I think you saw my other post where I discussed the shortcomings of the light: It's not a perfect fit, but may be close enough. Here's what I wrote:



> Here's the deal: This light DOES "fit" under the hood. Kinda. And yes, it's considerably better, IMO, than the stock lights. But it's not a perfect fit: It's literally about 1/4" too tall to fit "comfortably" under the hood. It hits the forward edge of the HOB filter, so the back of the hood is held up about 1/4" towards the back. I think it will be possible to modify the light (and/or the HOB filter) to work, however, since it's so close. Worst case, fire up the bench grinder and remove a little bit of the aluminum heat sink material off the back of the light. Best case, it may be able to be disassembled a bit to remove some housing, although it may need to be re-sealed (a little silicon sealant should do) after disassembly. Definitely going to void the warranty, which sucks (5 year warranty!), but hey, it WILL work.
> 
> At the moment, I'm literally using some cotton string through the metal grill on top, and have simply tied the light in place, holding it tight to the top of the hood. Not using the stock armature at all, obviously. I'll set something up a little nicer using wire or something later, once I've exhausted all options as for modifying the light and have a final position in mind.


You can see the hood won't close 100% but it's close:









Looking down on the light, through the hood's top grill (ignore my jerry-rigged string+chopstick; this was just a proof of concept to hold it in place: I plan to attach it in a more attractive manner, perhaps with wire or something hidden underneath):









You can see the overlap, how far the light body goes over the HOB filter inside:









I think it can be made to work in a variety of ways. One might be to replace the perforated metal grill that's on top of the hood with a different one, bent to allow the light that extra quarter inch. Another is to mess with the light itself, removing unnecessary bits and perhaps cutting it down a smidge... wouldn't take much. Last might be to grind off part of the cooling fins or part of the HOB filter, again, just to get that extra smidgen of space. Or, frankly, it works as-is, with no modifications, as long as you're ok with the back of the hood being up 1/2". Oh, I also had to leave the plastic cover off the HOB filter, but that doesn't hurt anything since it's all enclosed anyway.


----------



## MantisX (Aug 25, 2004)

I would agree, trimming the light itself (or both)should solve that issue. It almost looks made for the edge. I went ahead and went with the 42 led light arm and will hot glue the remaining 21 led board into my lid for an extra boost. I hope this doesn't push the tank into high tech territory. 

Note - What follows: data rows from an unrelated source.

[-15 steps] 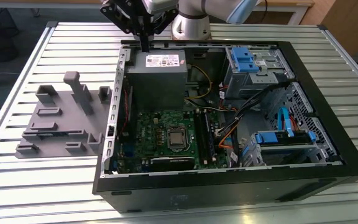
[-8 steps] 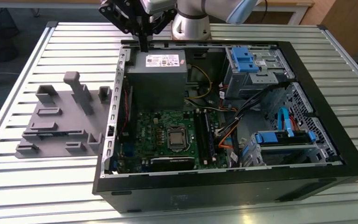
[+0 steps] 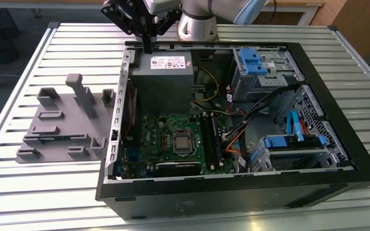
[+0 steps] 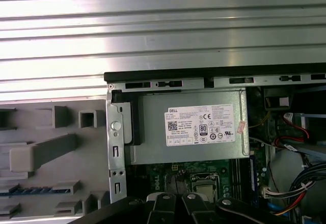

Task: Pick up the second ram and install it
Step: 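Reach for the second ram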

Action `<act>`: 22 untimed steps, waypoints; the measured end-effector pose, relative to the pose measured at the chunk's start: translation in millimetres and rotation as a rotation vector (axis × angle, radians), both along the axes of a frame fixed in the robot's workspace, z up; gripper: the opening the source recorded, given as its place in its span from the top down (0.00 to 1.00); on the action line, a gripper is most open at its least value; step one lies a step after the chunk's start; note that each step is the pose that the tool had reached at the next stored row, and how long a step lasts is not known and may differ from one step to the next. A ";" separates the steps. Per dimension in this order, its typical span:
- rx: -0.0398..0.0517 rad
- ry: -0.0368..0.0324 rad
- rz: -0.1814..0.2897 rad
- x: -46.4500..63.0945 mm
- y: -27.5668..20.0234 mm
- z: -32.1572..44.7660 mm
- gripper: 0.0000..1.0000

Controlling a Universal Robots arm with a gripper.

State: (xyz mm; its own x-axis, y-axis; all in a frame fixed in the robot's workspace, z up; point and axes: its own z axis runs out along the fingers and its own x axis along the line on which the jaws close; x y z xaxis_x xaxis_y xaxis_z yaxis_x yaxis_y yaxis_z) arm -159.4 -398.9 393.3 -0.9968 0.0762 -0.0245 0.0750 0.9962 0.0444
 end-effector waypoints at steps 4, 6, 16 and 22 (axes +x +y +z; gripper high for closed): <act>0.0000 0.0001 0.000 -1.1 0.0 0.0 0.89; 0.0000 0.0000 0.000 -1.7 0.0 0.0 0.89; 0.0000 0.0000 0.000 -4.4 0.0 0.0 0.89; 0.0000 0.0000 0.000 -6.0 0.0 0.0 0.89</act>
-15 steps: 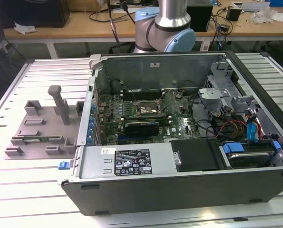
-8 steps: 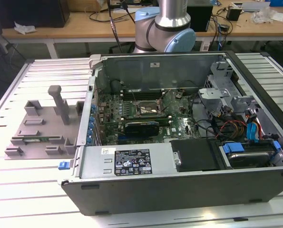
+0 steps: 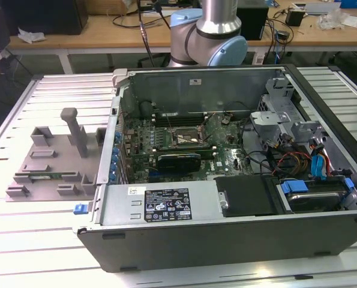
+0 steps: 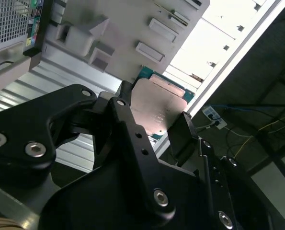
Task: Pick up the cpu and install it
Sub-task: 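Pick up the cpu and move it towards the insertion slot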
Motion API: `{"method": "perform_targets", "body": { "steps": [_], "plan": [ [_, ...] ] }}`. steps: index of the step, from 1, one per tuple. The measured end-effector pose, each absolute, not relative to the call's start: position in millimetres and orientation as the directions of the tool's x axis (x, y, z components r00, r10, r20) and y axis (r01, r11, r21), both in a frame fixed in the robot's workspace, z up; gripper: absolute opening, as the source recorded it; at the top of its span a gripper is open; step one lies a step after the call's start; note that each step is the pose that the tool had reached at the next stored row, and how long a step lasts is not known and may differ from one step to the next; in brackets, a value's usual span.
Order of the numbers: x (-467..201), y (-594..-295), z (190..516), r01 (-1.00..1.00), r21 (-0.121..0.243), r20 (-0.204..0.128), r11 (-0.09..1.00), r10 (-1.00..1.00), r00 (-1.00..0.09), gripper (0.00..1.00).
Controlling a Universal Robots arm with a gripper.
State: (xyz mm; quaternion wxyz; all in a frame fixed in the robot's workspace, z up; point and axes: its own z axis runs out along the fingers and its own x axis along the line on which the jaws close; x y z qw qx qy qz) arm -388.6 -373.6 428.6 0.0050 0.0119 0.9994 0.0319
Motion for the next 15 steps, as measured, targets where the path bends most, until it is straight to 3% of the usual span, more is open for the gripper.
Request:
{"method": "perform_targets", "body": {
  "steps": [15],
  "plan": [
    [-328, -374, 429, 0.023, 0.064, -0.009, 0.998, 0.024, -1.000, 0.55]
  ]
}}
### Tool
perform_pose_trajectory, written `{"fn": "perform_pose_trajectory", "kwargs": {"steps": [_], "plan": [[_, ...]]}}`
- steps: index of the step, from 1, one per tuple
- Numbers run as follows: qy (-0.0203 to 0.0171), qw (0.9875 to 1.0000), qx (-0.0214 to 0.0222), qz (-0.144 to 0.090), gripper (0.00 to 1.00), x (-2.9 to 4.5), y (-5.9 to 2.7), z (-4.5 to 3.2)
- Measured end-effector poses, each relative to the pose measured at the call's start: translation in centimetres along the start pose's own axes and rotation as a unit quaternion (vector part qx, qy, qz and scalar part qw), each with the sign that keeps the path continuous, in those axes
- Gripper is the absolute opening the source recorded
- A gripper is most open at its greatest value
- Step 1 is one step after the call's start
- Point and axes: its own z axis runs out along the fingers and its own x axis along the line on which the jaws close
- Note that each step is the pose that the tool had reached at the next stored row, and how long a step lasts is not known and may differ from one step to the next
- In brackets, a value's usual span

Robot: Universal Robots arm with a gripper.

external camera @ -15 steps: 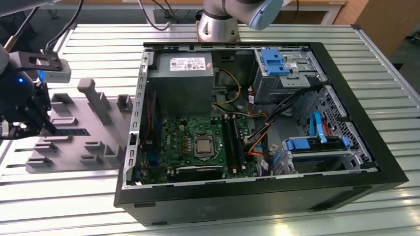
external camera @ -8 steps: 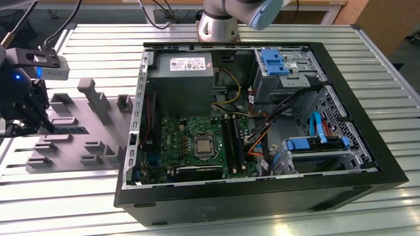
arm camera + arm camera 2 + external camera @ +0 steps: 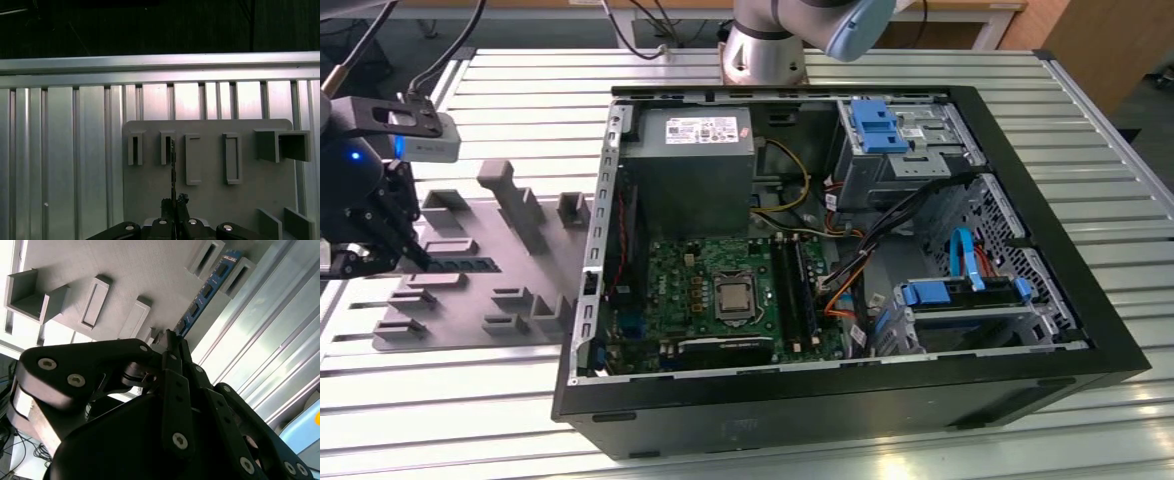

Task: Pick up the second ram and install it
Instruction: 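Pick up the second ram and move it above second insertion slot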

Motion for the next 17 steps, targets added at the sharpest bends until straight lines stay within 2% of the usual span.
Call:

I'm glad you did this though as I will be trying the reef version of your light when I can get and setup another edge for saltwater. 

MantisX


----------



## kman (Dec 11, 2013)

Update after some time at a local shop with a guy who actually has a firm grasp of all this stuff.  All plants are actually planted now, all done with the temporary pots!

*Fauna:*
A Dwarf Gourami (_Trichogaster Ialius_)
A Long-Finned Red Minor Tetra (_Hyphessobrycon eques_)
Three Neon Tetras (_Paracheirodon innesi_) (_used to get the tank going_)
A Golden Mystery Snail (_Golden bridgesii_)
A Zebra Nerite Snail (_Neritina natalensis_), and
Five Ghost Shrimp (_Palaemonetes paludosus_).
[STRIKE]Planned: Electric Blue Ram Cichlid[/STRIKE] (_just learned this one will eat my shrimp, so back to the drawing board!_)

*Fauna:*
Crypt parva (_Cryptocoryne parva_)
Anubias Nana (_Anubias barteri v. 'Nana'_) (front two corners)
Hygrophilia 'Kompakt' (_Hygrophilia corymbosa 'Kompakt'_)
Glossostigma (_Glossostigma elatinoides_) (crossing my fingers there is enough light for this)
Java Fern "Narrow Leaf" (_Microsorium pteropus_)

*Substrate:*
CaribSea Eco-Complete

*Ferts:*
Flourish
Flourish Excel
(_Planned: Osmocote capsules_)

*Hardware:*
Fluval Edge Aquarium Set, 6 gallon

Fluval Nano Aqua Life and Plant Performance LED Lamp

Aqueon 10w Mini Heater





























Now I just need some more substrate, because I'm a bit short.  I wish I could buy a 5 lb or even 10 lb bag of Eco-Complete, and not just the 20lb bag! (and that the stuff would keep for a good long while once opened, argh!)


----------



## AutumnSky (May 19, 2012)

How's it going? Any updates, new pics?


----------